Abstract: The PIP-II accelerator is a proposed upgrade to the Fermilab accelerator complex that will replace the existing, 400 MeV room temperature LINAC with an 800 MeV superconducting LINAC. Part of this upgrade includes a new injection scheme into the booster that levies tight requirements on the LLRF control system for the cavities. In this paper we discuss the challenges of the PIP-II accelerator and the present status of the LLRF system for this project.

RF Controls for High-Q Cavities for the LCLS-II

Abstract: The SLAC National Accelerator Laboratory is building LCLS-II [1], a new 4 GeV CW superconducting (SCRF) Linac as a major upgrade of the existing LCLS. The LCLSII Low-Level Radio Frequency (LLRF) collaboration [2] is a multi-lab effort within the Department of Energy (DOE) accelerator complex. The necessity of high longitudinal beam stability of LCLS-II imposes tight amplitude and phase stability requirements on the LLRF system (up to 0.01% in amplitude and 0.01° in phase RMS) [3]. This is the first time such requirements are expected of superconducting cavities operating in continuous-wave (CW) mode. Initial measurements on the Cryomodule test stands at partner labs have shown that the early production units are able to meet the extrapolated hardware requirements to achieve such levels of performance [4]. A large effort is currently underway for system integration, Experimental Physics and Industrial Control System (EPICS) controls, transfer of knowledge from the partner labs to SLAC and the production and testing of 76 racks of LLRF equipment.

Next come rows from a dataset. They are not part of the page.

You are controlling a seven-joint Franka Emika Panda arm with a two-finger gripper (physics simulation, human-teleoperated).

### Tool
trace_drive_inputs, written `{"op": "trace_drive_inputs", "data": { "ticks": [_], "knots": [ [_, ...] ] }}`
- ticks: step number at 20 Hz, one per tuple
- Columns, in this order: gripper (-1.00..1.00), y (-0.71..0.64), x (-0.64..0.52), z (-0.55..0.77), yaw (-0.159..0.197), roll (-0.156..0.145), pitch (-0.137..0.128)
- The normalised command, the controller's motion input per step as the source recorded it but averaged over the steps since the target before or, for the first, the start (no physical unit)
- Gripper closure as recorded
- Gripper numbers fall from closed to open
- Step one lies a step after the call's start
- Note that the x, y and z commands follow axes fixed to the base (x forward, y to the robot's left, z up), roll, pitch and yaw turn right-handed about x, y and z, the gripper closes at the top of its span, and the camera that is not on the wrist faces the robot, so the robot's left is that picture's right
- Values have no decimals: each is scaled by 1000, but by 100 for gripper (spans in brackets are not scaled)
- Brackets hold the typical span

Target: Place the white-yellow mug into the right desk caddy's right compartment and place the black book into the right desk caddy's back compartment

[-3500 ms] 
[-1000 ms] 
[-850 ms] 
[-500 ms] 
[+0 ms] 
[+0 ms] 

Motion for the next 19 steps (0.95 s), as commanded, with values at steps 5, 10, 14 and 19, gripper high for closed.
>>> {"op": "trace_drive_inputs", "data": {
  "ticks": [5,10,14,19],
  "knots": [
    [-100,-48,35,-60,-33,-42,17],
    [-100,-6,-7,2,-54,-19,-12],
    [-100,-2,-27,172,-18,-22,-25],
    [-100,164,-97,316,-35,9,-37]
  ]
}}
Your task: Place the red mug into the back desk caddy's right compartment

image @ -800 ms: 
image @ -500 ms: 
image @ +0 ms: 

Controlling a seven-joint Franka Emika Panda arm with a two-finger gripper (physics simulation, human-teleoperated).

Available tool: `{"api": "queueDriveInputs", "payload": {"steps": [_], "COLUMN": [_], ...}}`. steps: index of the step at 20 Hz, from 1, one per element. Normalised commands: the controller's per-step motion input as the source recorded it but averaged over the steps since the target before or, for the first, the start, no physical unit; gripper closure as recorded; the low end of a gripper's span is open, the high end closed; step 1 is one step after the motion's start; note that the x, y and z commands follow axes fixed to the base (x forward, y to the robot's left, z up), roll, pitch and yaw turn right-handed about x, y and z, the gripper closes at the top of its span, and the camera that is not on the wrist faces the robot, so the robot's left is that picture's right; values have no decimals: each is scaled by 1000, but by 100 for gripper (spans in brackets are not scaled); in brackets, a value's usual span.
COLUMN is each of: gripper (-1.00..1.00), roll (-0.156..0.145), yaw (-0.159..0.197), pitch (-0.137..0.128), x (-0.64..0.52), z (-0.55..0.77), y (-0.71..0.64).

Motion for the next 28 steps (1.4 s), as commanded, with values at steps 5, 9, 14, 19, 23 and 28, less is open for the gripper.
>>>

RF Transient Analysis and Stabilization of the Phase and Energy of the Proposed PIP-II LINAC

Abstract: This paper describes a recent effort to develop and benchmark a simulation tool for the analysis of radio frequency (RF) transients and their compensation in an H-linear accelerator. Existing tools in this area either focus on electron linear accelerators (LINACs) or lack fundamental details about the low level radio frequency system that are necessary to provide realistic performance estimates. In this paper, we begin with a discussion of our computational models followed by benchmarking with existing beam-dynamics codes and measured data. We then analyze the effect of RF transients and their compensation in the Proton Improvement Plan-II LINAC, followed by an analysis of calibration errors and how Newton’s method-based feedback scheme can be used to regulate the beam energy to within the specified limits.

Automatic phase calibration for RF cavities using beam-loading signals

Abstract: Precise calibration of the cavity phase signals is necessary for the operation of any particle accelerator. For many systems this requires human in the loop adjustments based on measurements of the beam parameters downstream. Some recent work has developed a scheme for the calibration of the cavity phase using beam measurements and beam-loading however this scheme is still a multi-step process that requires heavy automation or human in the loop. In this paper we analyze a new scheme that uses only RF signals reacting to beam-loading to calculate the phase of the beam relative to the cavity. This technique could be used in slow control loops to provide real-time adjustment of the cavity phase calibration without human intervention thereby increasing the stability and reliability of the accelerator.